#### DESCRIPTION OF THE TASK:
Retype exactly the lines that run from the start of the data to the line holding "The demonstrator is", including both, and only those.
··· SOURCE MATERIAL ···
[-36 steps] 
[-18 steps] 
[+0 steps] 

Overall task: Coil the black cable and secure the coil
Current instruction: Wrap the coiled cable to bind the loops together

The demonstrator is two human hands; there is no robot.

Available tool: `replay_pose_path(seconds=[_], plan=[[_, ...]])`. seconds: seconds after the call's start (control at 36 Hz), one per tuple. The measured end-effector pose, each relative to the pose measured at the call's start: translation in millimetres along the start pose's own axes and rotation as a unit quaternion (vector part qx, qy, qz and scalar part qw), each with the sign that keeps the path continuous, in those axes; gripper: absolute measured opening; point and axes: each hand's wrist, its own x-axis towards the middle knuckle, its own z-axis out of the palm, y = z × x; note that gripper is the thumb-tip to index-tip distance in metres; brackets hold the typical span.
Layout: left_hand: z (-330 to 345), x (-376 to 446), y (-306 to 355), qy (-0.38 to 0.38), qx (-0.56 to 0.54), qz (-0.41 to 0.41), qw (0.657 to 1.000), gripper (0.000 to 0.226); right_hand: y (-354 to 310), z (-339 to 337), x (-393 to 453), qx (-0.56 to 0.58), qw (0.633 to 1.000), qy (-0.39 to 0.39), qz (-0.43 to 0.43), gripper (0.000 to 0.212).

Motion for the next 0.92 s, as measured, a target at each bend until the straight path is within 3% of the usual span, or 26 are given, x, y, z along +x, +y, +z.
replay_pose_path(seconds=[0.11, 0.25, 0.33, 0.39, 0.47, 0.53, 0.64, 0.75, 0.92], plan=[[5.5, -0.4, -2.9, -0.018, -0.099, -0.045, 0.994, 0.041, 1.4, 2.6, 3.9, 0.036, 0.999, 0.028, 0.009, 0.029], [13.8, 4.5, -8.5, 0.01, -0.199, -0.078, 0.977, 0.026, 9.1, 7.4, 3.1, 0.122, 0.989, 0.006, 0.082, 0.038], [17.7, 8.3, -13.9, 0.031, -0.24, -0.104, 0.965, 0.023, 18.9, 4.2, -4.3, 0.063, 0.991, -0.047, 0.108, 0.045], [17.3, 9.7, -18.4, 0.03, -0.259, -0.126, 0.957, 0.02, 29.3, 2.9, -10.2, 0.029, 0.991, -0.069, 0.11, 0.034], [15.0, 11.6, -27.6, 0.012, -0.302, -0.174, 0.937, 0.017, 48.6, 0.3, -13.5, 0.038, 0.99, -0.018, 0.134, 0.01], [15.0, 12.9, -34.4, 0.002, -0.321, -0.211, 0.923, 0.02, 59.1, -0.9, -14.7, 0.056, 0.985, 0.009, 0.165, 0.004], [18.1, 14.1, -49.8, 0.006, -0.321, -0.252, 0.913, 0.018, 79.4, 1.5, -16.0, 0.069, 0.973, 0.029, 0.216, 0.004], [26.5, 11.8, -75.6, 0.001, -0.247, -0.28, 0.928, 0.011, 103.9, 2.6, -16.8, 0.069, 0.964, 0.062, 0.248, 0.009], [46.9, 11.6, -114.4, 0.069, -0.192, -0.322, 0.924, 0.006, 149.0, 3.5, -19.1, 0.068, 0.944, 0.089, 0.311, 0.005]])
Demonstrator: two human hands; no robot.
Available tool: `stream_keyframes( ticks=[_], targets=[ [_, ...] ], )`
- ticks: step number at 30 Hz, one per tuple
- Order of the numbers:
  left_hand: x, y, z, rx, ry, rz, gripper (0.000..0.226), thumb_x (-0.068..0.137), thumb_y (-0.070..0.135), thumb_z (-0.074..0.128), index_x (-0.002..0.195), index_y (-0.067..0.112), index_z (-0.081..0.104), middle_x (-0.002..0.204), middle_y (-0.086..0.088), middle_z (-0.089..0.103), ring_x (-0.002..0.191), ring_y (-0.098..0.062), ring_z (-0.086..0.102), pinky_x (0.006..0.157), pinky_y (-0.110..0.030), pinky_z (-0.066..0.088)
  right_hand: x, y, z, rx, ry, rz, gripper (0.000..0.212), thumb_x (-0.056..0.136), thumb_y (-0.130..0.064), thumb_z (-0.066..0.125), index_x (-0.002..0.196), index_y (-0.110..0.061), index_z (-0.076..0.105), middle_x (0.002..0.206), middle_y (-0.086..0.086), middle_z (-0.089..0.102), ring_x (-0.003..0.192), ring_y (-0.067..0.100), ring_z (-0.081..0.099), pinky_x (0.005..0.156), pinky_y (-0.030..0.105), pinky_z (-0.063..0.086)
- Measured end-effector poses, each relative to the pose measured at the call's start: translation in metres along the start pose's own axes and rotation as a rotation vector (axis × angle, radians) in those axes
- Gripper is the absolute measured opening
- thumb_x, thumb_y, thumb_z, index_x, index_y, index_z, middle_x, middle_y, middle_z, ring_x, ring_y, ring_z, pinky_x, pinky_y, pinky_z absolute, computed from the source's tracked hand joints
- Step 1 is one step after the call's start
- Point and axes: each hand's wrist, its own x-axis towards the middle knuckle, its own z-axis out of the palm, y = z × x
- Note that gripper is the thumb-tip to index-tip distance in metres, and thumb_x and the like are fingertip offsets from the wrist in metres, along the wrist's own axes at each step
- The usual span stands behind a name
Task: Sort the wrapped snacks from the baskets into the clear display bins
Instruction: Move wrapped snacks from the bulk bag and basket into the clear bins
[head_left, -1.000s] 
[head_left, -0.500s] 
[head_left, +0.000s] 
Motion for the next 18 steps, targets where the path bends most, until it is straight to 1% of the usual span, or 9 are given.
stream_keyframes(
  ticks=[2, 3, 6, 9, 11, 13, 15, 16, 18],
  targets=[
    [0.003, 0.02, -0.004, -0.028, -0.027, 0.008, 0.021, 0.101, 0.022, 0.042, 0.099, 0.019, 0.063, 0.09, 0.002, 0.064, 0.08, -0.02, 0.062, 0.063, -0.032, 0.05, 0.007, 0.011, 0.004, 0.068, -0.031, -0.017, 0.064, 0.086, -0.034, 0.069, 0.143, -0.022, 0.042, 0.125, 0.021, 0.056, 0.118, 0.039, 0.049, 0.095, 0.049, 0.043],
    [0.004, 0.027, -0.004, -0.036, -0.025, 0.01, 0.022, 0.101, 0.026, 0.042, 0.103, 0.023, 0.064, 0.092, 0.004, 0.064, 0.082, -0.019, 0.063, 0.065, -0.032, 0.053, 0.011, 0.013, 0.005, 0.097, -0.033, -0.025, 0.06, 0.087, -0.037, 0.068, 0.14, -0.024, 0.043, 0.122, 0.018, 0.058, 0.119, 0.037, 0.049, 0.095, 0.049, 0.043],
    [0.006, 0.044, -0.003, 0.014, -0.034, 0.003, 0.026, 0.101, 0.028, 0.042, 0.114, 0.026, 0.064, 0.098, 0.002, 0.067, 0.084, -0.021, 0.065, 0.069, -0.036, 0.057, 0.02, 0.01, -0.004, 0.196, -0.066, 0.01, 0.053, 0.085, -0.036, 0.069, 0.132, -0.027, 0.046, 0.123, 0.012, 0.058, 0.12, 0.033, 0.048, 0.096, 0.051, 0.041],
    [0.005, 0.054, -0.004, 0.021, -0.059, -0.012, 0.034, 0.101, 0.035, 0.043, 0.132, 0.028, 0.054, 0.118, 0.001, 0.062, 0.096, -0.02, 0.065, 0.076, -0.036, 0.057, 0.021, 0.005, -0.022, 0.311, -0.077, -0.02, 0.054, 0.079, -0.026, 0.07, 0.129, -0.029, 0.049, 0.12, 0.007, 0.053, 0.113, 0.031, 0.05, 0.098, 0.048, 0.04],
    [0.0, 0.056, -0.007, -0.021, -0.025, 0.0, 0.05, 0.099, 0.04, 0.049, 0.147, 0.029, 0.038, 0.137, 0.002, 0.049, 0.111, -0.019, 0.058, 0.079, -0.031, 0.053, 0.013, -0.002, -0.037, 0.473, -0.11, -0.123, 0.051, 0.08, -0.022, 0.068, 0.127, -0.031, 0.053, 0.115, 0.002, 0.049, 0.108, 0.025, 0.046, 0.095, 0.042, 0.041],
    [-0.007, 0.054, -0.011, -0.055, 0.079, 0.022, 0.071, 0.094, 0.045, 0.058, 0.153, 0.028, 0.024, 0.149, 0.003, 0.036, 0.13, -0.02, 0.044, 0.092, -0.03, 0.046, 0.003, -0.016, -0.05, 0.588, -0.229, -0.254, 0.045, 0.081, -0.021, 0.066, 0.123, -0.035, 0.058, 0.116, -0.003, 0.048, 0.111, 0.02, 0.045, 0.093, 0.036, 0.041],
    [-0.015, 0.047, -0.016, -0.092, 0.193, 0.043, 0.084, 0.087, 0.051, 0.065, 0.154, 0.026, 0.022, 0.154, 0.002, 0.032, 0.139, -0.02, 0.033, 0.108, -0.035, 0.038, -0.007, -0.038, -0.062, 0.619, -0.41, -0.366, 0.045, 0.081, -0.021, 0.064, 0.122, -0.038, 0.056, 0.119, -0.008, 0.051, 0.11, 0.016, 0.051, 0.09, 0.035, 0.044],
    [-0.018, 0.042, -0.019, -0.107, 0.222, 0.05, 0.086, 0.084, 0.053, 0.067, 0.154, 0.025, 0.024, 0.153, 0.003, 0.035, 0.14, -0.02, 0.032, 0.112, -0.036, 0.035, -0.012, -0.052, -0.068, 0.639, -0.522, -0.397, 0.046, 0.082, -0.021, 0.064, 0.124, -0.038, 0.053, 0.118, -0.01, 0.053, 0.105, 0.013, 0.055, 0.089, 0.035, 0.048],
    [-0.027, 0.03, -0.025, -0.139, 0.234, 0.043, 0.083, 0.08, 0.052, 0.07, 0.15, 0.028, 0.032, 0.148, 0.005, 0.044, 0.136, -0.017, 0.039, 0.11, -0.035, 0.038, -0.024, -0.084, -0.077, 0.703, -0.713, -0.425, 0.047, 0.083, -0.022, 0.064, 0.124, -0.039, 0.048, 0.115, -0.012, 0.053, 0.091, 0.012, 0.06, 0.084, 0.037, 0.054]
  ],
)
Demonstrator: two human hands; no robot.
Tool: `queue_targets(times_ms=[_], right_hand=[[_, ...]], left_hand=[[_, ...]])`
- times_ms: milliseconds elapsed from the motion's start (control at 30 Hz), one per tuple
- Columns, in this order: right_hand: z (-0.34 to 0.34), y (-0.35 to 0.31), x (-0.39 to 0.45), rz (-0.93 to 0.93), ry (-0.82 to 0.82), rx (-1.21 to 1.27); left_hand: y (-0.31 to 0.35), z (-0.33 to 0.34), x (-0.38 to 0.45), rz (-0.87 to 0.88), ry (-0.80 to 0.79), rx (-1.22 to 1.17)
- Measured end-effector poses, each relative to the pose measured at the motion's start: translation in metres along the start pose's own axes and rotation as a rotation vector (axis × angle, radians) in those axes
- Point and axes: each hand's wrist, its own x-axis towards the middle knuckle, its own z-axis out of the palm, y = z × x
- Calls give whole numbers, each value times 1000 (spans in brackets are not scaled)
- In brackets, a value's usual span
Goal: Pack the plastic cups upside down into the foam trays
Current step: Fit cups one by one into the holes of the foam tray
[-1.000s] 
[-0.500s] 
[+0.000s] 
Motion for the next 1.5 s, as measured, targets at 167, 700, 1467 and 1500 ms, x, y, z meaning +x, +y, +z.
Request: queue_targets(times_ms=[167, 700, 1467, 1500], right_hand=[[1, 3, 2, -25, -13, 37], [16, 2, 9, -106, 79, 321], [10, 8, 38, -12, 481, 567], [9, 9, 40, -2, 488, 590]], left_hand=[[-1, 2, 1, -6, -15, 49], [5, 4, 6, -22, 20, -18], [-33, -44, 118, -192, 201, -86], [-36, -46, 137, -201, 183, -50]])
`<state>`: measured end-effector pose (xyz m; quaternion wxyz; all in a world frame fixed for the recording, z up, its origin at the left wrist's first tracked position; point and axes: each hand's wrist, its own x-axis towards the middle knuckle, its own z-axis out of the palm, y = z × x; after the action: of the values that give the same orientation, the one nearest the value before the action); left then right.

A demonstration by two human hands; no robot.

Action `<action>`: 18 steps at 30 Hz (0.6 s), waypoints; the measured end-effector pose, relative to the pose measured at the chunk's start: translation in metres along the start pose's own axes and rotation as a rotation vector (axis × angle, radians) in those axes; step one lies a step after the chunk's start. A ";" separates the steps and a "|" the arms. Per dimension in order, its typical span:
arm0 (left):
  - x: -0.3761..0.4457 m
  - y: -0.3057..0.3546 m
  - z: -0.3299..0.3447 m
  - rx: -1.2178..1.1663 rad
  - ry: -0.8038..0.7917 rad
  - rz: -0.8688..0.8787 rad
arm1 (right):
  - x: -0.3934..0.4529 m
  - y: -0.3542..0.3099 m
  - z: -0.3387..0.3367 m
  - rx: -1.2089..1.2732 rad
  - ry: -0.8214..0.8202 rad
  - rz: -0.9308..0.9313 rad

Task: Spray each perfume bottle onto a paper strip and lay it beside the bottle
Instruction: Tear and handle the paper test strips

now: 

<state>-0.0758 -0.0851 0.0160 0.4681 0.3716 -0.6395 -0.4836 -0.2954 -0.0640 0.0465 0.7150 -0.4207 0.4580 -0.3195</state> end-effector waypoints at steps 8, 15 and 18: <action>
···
#### ANSWER TO THIS EXERCISE:
[-36 steps] 
[-18 steps] 
[+0 steps] 

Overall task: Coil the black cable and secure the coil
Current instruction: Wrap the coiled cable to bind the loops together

The demonstrator is two human hands; there is no robot.

Nothing else is needed to complete the answer.